The message resonated. Layman’s defense steadily improved throughout conference play, and he has emerged as a key part of the Terps’ full-court press. Sitting atop the team’s diamond formation, the 6-foot-8 forward uses his length to disrupt passes and nag opposing ballhandlers.

He proved effective in both those aims against a slow-paced Alabama team that ranked near the bottom of the SEC in assist-to-turnover ratio this season. Layman tallied a team-high-tying three steals, helping his team force the Crimson Tide into 14 giveaways — nearly four more than Alabama’s season average.

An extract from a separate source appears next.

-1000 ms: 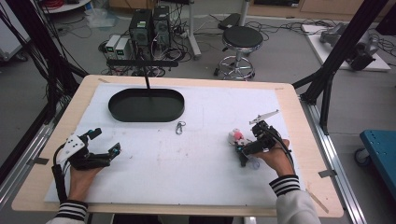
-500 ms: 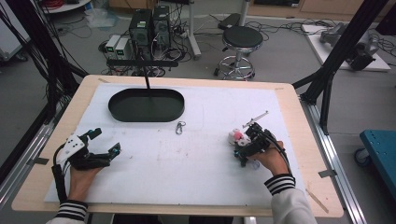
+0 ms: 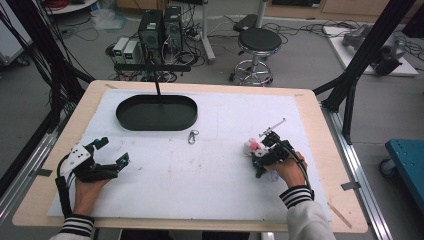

“Jake’s tough out there,” Turgeon said. “6-feet-8 and long, quick feet, quick hands. Our press is a lot better when he’s at the top.”

They’re also much improved with Layman making an impact in the box score. The Terps are 8-0 when he scores in double digits and 17-12 when he doesn’t.

So odds are Turgeon is hoping Layman doesn’t disappear in New York next week. The Terps may need him to take a temporary break from the typical rookie ups and downs if they hope to win an NIT title.

“It’s nice to have shooters,” Turgeon said. “We get mad at him when he doesn’t shoot.”